## About this task
Repeat precisely the span of lines below that opens with the line containing "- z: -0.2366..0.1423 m" and closes with the line containing "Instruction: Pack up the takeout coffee", both included.

## Exercise data
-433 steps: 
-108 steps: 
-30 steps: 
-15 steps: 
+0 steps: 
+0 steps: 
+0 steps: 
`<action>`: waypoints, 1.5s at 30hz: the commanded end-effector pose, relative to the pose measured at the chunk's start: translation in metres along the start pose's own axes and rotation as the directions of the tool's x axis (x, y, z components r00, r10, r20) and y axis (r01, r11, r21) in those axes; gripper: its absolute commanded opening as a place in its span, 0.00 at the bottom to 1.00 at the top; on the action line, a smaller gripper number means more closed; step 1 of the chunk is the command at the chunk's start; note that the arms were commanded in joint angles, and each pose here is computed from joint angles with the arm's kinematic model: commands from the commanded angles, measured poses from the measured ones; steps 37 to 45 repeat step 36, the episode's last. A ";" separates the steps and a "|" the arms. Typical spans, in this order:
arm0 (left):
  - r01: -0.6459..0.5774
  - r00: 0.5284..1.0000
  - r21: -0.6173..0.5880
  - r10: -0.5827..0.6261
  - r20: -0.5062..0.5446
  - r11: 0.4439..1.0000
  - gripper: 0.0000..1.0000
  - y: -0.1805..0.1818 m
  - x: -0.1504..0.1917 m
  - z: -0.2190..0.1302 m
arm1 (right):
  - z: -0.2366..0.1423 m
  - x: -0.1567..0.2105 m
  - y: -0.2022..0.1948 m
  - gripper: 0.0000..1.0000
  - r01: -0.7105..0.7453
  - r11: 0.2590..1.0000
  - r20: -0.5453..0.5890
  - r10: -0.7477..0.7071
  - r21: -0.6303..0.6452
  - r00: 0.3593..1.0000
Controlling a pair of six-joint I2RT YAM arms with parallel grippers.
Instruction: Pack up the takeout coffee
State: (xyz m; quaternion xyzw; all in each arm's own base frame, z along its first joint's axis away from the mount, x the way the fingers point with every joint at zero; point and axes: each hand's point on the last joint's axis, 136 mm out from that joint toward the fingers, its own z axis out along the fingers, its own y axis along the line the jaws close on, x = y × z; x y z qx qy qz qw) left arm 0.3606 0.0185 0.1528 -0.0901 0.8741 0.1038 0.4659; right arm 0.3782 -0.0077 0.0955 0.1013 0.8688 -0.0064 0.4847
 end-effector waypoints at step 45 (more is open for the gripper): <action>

## Result
  - z: -0.2366..0.1423 m
  - x: -0.1567..0.2105 m
  - y: -0.2022..0.1948 m
  - gripper: 0.0000..1.0000
  - r01: -0.7105..0.7453
  - r11: 0.2590..1.0000
  - r20: -0.5453..0.5890
  - r10: -0.7477..0.7071
  - r21: -0.6303..0.6452
  - r00: 0.3593..1.0000
Controlling a pair of six-joint I2RT YAM arms with parallel grippers.
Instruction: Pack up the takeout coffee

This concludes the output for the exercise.